スパークリングワインとは
造られた白ワインに酵母とショ糖を加え、瓶内の2回目の発酵でアルコールと炭酸ガスを生成させる製法は、伝統的製法と呼ばれている。この瓶内の2度目の発酵で白ワインの味に深みと独自のガスが加わってスパークリングワインとなる。
混同されやすいシャンパンはスパークリングワインの一種。フランス北東部に位置するシャンパーニュ地方で生産された葡萄を使い、法律で定められた製法で造られた発泡性ワインのみがシャンパンと呼ばれている。イタリアのプロセッコ、スペインのカヴァも同様で、発泡性ワインの総称が「スパークリングワイン」なのだ。
なぜ今、英国産が注目されているのか
実は英国のワイン造りの歴史は長く、11世紀頃より主に修道院で製造されてきたが、ヘンリー八世の宗教改革で修道院は解散、土地は没収され、英国の厳しい気候もありワイン造りは一度途絶えることとなる。
商業用の葡萄栽培は1952年、イギリス南岸にあるハンプシャー州のハンブルドン葡萄園から始まった。初期の数十年はセイヴァル・ブラン、ミュラー・トゥルガウやバッカスといった葡萄が作られていた。
葡萄栽培で要となるのは畑の土壌、そして天候であるのは周知の事実だが、1980年代になるとイングランド南部とシャンパーニュの白亜質の土壌の類似点が認められ、ピノ・ノワール、シャルドネ、ピノ・ムニエなどの品種が栽培され始める。
更に地球温暖化のため、英国でも糖分を存分に含んだ葡萄の生産が可能となった。1990年代後期からは権威ある賞を数多く受賞し始め、世界的に英国産スパークリングワインのレべルの高さが知られるようになったのだ。

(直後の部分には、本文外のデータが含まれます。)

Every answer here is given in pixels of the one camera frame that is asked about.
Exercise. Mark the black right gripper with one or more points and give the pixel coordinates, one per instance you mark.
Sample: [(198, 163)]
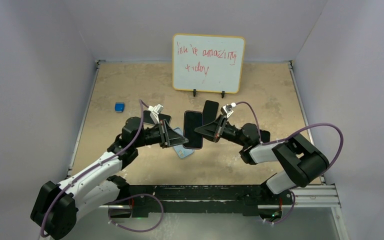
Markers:
[(214, 130)]

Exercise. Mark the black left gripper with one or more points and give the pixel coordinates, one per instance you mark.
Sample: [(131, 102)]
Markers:
[(168, 137)]

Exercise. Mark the black smartphone with purple edge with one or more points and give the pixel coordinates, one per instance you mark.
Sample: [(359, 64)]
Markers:
[(191, 121)]

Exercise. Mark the black phone case with cutouts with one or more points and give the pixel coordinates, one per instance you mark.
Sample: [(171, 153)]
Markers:
[(150, 118)]

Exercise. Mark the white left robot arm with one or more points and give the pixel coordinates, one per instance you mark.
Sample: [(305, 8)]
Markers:
[(58, 206)]

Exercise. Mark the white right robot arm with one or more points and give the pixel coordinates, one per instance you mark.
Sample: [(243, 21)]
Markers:
[(301, 161)]

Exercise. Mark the light blue phone case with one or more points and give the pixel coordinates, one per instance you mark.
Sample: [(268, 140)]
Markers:
[(179, 149)]

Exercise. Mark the black phone case right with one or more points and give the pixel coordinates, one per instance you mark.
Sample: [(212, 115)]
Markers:
[(265, 136)]

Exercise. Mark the black smartphone face down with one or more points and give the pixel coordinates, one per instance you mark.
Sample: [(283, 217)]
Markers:
[(209, 112)]

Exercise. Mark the small blue eraser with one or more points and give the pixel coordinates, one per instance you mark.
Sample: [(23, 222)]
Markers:
[(119, 107)]

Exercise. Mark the yellow framed whiteboard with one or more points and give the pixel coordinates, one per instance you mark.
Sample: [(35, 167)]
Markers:
[(207, 63)]

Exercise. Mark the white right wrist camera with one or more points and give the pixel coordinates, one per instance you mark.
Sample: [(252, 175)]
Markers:
[(227, 110)]

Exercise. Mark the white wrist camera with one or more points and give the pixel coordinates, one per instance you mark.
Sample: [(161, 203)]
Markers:
[(154, 112), (227, 110)]

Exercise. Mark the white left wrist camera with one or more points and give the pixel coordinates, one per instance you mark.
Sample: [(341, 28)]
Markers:
[(154, 112)]

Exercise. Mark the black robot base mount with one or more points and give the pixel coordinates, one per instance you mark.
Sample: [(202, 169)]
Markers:
[(247, 200)]

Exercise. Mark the aluminium frame rail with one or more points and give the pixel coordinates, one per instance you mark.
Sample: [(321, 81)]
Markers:
[(316, 196)]

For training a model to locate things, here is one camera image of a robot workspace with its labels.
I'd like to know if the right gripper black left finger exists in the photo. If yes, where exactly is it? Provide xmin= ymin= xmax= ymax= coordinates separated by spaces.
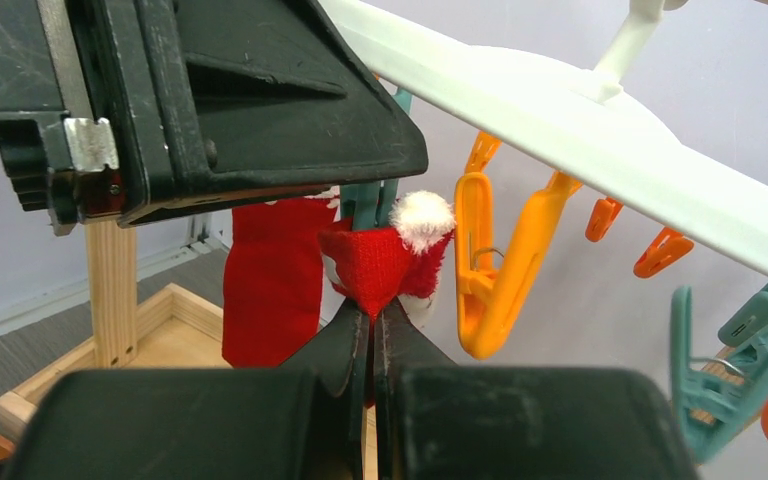
xmin=281 ymin=299 xmax=371 ymax=479

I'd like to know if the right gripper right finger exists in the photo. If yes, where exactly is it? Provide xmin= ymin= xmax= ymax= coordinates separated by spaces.
xmin=373 ymin=299 xmax=454 ymax=479

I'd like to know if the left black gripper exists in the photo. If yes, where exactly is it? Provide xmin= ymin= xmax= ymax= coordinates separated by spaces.
xmin=0 ymin=1 xmax=179 ymax=236

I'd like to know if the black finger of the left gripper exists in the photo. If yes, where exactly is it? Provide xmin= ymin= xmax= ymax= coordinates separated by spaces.
xmin=136 ymin=1 xmax=428 ymax=212

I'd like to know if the red sock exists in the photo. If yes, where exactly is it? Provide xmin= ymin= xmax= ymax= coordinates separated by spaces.
xmin=318 ymin=190 xmax=456 ymax=328
xmin=222 ymin=188 xmax=339 ymax=368

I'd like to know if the wooden hanger stand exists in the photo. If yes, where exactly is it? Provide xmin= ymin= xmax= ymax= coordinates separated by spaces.
xmin=0 ymin=222 xmax=378 ymax=479

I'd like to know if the white round clip hanger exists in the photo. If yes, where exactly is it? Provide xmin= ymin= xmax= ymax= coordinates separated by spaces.
xmin=324 ymin=1 xmax=768 ymax=276

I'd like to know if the orange clothes peg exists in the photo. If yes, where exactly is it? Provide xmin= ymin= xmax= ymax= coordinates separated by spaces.
xmin=454 ymin=131 xmax=580 ymax=360
xmin=585 ymin=197 xmax=624 ymax=242
xmin=633 ymin=227 xmax=695 ymax=279

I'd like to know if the teal clothes peg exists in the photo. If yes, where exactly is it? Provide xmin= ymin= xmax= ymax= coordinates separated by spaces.
xmin=670 ymin=283 xmax=768 ymax=464
xmin=338 ymin=87 xmax=414 ymax=233

世界中で注目を集めている英国産スパークリングワインは今、大きな流れの真っ只中であるに違いない。旬の今こそ、このムーヴメントを実感してみてはどうだろうか。
一人で嗜むのならハーフサイズで
おすすめ英国産スパークリングワイン3選
チャペルダウン
チャペルダウンは2016年、イギリス首相官邸であるダウニング街10番地の公式提供社、オフィシャルサプライヤーに精選され、以来政府が開催するイベントで振舞われている。また、オックスフォード、ケンブリッジ両大学のボートクラブがロンドンテムズ川で行う「ザ・ボートレース」の公式スパークリングワインとしても知られている。
他にもイギリス王室が所有するアスコット競馬場やロイヤル・オペラハウス等で提供されており、数多くの場所で英国のアイコンとして親しまれているブランドだ。

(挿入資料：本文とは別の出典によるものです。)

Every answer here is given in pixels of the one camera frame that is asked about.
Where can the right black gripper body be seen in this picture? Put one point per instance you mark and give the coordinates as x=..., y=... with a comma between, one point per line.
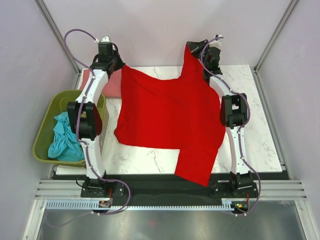
x=197, y=51

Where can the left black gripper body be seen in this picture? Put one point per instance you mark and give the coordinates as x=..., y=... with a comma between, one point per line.
x=117, y=64

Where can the red t shirt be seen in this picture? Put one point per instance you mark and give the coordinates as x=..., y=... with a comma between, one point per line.
x=177, y=114

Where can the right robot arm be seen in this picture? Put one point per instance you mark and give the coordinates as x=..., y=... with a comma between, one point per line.
x=234, y=112

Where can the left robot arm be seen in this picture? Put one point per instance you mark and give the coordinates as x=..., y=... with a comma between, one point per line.
x=84, y=118

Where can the folded pink t shirt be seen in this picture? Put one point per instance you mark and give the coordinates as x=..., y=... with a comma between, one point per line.
x=113, y=87

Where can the olive green laundry basket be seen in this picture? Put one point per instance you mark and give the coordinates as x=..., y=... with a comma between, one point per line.
x=45, y=134

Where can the teal t shirt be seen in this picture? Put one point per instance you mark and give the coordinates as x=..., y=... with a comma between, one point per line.
x=65, y=146

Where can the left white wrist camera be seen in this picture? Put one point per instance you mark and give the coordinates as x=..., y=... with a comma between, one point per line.
x=105, y=39

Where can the right aluminium frame post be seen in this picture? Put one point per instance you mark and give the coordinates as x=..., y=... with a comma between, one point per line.
x=291, y=7

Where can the aluminium frame post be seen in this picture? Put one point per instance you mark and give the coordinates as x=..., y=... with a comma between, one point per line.
x=56, y=32
x=291, y=7

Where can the left aluminium frame post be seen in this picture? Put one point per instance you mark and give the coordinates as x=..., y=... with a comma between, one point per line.
x=56, y=32

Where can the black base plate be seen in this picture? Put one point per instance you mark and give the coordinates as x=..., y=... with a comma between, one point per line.
x=162, y=190

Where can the white slotted cable duct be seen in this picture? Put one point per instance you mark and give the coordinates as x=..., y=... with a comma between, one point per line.
x=97, y=205

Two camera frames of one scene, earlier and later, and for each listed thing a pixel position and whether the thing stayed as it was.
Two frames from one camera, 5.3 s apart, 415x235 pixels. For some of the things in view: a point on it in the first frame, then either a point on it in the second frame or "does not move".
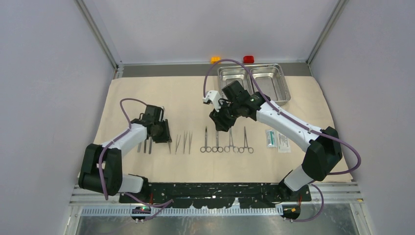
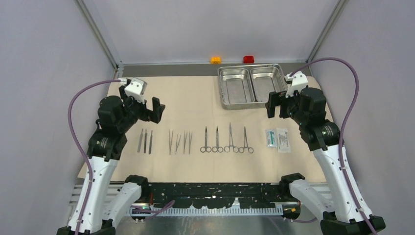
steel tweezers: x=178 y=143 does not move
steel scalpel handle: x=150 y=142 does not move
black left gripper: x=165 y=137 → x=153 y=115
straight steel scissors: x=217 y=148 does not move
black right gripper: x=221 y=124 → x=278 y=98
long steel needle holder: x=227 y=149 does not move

飲み口はすっきりと爽やか、清涼感のある味わい。初夏の風が似合う風味で合うメニューも豊富、アペリティフとしてもおすすめだ。
チャペルダウン
https://www.chapeldown.com/
ナイティンバー
1997年にインターナショナル・ワイン・アンド・スピリッツ・コンペティション(IWSC)でゴールドメダルを受賞し、英国産スパークリングワインの中でも高く注目を集めているブランドだ。
ナイティンバー
https://nyetimber.com/jp/
ハッティングレイ・ヴァレー
2014年と2016年に英国ワインメーカーオブザイヤー賞を2回受賞した経歴を持つエマ・ライスをワインメーカーに迎え、地質学的にはフランス北部に似て、シャンパーニュ地方を反映する天候のハンプシャー州で葡萄を栽培している。
発酵の際にブルゴーニュのオーク樽を絶妙に使用している事が特徴で、ひと口飲めば果実のフレッシュな芳香と淡く繊細なオークの香りを実感できるはず。大切な人と過ごすひと時に愉しめる逸品だ。
ハッティングレイ・ヴァレー
https://hattingleyvalley.com/
泡沫のひと時を、スパークリングワインとともに
スパークリングワインを嗜むことは、瞬く星のようなきらめきを味わうこと。自宅で一人、あるいは大切な人とじっくり堪能してみよう。英国産スパークリングワインは、その瞬間を美しく彩ってくれるに違いない。